Robust Estimation Of Related Parameters For Longitudinal Medical Data

The longitudinal study is defined as repeated measurements over time, and it is different from the cross-sectional study in series of fixed points, whose basic purpose is to study the change of dependent variable over time and the influence factors of the change. In medical research, especially large clinical trials, we often meet this kind of data. There are lots of methods used to deal with longitudinal data. At present, people often use marginal model and the stochastic model. The optimal model is not determined by the data itself, but depends on the background and purpose of the study.This paper mainly focus on marginal model, and it dose not require the usual distribution assumptions .This feature leads to an estimation way known as "generalized estimating equations"(GEE). The regression parameters obtained by iterative method which can do well for generalized estimating equations is robust to the specification of within-individuals association,but not robust to outliers.
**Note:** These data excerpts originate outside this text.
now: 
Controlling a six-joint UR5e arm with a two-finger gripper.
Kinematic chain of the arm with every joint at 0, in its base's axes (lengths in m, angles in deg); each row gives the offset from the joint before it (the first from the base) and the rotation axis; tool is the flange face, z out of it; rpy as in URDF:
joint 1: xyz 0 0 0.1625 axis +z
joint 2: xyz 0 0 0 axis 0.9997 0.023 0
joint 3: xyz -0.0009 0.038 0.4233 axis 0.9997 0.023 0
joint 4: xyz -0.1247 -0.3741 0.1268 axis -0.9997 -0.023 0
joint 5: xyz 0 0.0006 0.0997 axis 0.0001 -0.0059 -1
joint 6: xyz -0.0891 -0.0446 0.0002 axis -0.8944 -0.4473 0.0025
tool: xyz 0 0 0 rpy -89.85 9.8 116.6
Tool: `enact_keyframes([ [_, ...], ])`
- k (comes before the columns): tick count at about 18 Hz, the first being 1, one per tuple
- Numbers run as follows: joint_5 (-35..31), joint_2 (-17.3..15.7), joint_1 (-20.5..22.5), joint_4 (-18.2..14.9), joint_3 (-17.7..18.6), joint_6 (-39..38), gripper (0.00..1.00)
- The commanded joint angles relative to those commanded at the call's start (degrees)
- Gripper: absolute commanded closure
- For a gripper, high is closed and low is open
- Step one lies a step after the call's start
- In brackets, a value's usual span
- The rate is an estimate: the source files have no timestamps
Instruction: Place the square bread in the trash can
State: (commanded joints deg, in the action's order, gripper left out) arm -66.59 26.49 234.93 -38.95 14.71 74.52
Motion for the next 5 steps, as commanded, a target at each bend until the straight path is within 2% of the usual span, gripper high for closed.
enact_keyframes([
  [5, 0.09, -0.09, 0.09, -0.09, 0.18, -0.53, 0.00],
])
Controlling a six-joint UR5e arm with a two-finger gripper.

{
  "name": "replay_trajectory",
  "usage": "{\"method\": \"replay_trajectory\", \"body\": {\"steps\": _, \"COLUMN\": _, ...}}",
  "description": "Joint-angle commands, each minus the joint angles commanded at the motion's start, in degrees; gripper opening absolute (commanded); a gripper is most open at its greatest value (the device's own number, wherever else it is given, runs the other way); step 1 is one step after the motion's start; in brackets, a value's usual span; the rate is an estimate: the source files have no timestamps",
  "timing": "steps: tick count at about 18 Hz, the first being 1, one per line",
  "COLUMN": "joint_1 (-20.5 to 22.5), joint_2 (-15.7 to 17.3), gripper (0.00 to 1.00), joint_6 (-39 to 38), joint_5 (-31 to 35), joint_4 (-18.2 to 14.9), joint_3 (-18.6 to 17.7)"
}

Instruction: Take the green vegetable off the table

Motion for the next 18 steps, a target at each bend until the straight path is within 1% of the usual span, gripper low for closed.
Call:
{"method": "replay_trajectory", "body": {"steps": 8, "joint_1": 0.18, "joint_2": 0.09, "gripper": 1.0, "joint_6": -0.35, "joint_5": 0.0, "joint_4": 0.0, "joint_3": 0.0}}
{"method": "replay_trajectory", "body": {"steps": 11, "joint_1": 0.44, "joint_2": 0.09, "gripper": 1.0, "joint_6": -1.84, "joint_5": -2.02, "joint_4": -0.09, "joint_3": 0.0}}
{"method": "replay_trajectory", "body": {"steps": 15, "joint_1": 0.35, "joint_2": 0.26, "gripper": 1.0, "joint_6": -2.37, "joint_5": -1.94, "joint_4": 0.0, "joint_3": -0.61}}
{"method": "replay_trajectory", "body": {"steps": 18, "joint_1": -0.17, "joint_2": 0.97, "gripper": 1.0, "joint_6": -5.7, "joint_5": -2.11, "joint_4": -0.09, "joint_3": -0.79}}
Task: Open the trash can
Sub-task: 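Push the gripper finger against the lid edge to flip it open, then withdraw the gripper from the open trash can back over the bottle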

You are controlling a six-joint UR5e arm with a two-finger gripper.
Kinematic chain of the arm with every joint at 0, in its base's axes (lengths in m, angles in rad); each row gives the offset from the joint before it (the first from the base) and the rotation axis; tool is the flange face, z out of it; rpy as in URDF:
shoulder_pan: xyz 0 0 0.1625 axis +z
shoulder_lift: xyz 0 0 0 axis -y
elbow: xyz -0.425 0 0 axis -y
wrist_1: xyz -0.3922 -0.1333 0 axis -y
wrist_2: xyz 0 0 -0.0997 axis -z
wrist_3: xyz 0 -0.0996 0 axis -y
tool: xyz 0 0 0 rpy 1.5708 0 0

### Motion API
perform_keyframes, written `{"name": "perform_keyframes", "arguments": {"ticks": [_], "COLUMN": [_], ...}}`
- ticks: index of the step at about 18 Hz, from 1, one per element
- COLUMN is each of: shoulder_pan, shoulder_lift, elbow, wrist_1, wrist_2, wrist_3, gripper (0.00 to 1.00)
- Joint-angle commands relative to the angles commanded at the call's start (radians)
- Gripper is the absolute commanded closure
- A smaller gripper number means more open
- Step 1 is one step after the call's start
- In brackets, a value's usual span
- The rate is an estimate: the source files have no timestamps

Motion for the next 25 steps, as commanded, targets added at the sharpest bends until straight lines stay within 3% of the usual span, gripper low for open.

Generalized estimation equations can also obtain correlation parameters. There are lots of ways to obtain correlation parameters. Here, we introduce moment estimation and quasi-least squares estimation(QLS) in details. The core of robust estimation equation is plugging Huber function into standardized residuals, which makes GEE robust to outliers and non-normal data, but it has a strong assumption– symmetry of error distribution..An limited simulation based on multiple normal distribution shows: Moment estimation of the correlation parameters always does not exist and QLS estimate is asymptotically unbiased. Regression parameters of QLS and moment estimation are both asymptotically unbiased. When outliers added in, robust GEE is better than ordinary GEE, but still exists bias. All the simulations are implemented in R software.As in other regression analysis situation, to longitudinal data, the first step is to judge whether there exists outliers. The example analysis confirmed that when outliers occur, the standard error of robust GEE estimation is obviously lower than that of ordinary GEE, and robust GEE can help to evaluate the influence degree of the abnormal points on results.